-- Opening Marker --

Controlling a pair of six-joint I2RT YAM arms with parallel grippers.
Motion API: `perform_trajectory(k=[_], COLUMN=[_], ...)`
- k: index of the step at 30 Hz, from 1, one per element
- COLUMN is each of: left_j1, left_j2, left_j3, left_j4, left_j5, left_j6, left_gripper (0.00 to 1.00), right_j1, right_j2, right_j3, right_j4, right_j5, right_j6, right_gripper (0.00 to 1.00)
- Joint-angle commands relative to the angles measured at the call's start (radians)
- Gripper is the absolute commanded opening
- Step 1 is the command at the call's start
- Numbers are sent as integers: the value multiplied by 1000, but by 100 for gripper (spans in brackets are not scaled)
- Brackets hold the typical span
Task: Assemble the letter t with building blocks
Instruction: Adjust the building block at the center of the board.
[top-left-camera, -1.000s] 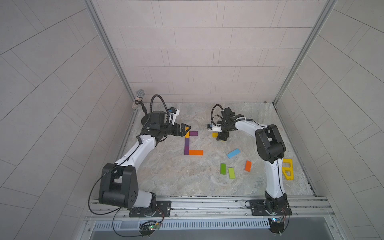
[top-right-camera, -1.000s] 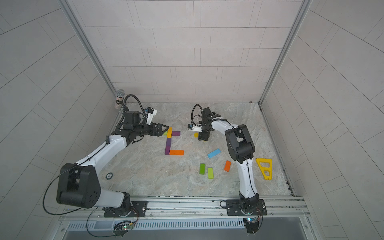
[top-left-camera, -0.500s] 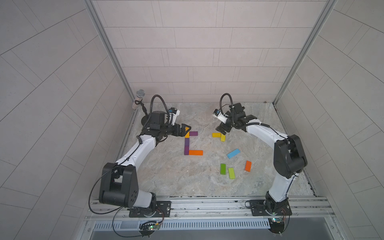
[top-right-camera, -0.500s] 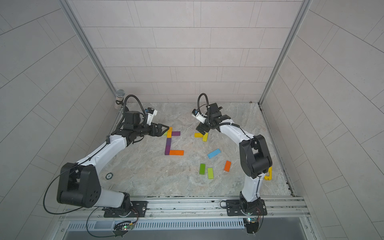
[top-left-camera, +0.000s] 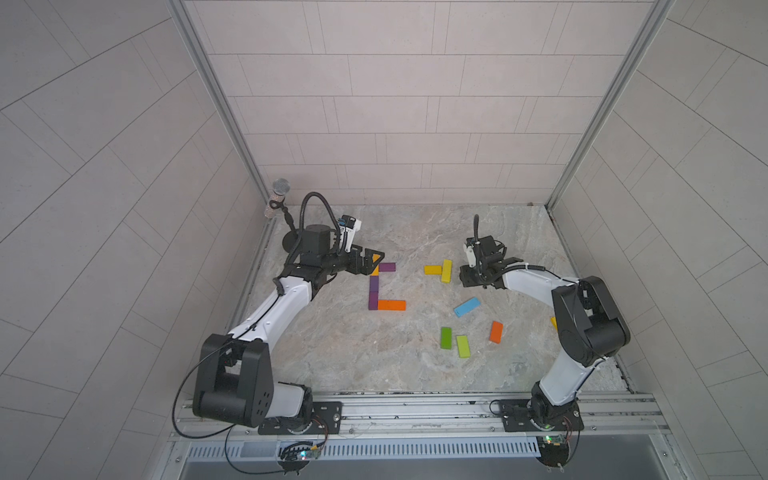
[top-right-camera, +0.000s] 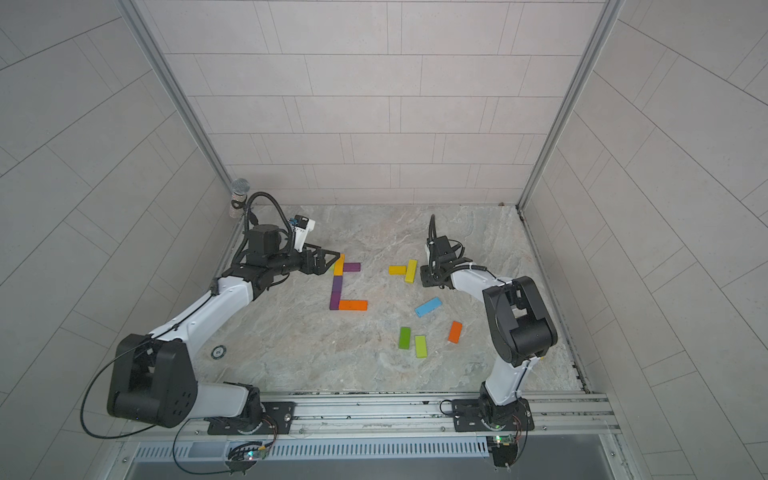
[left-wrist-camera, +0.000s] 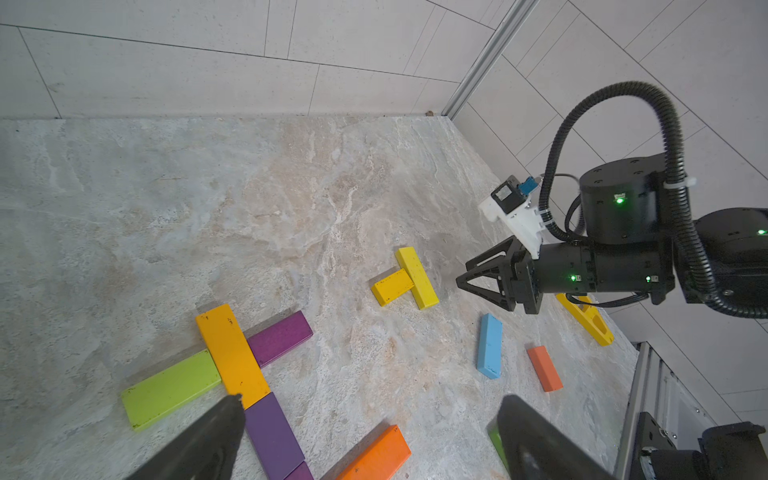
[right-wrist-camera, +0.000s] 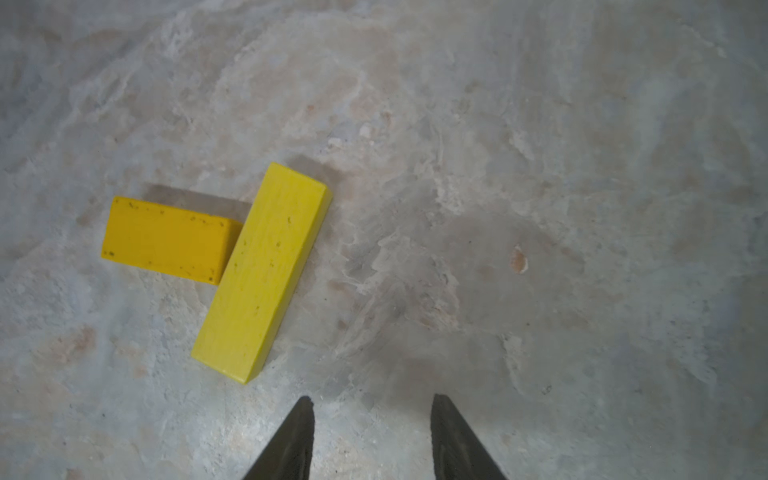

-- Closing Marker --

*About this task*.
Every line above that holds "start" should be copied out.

*Response to this task*.
- Joint-angle commands relative to the angles measured at the call's start (radians)
- Step 1 is the command at the call's start

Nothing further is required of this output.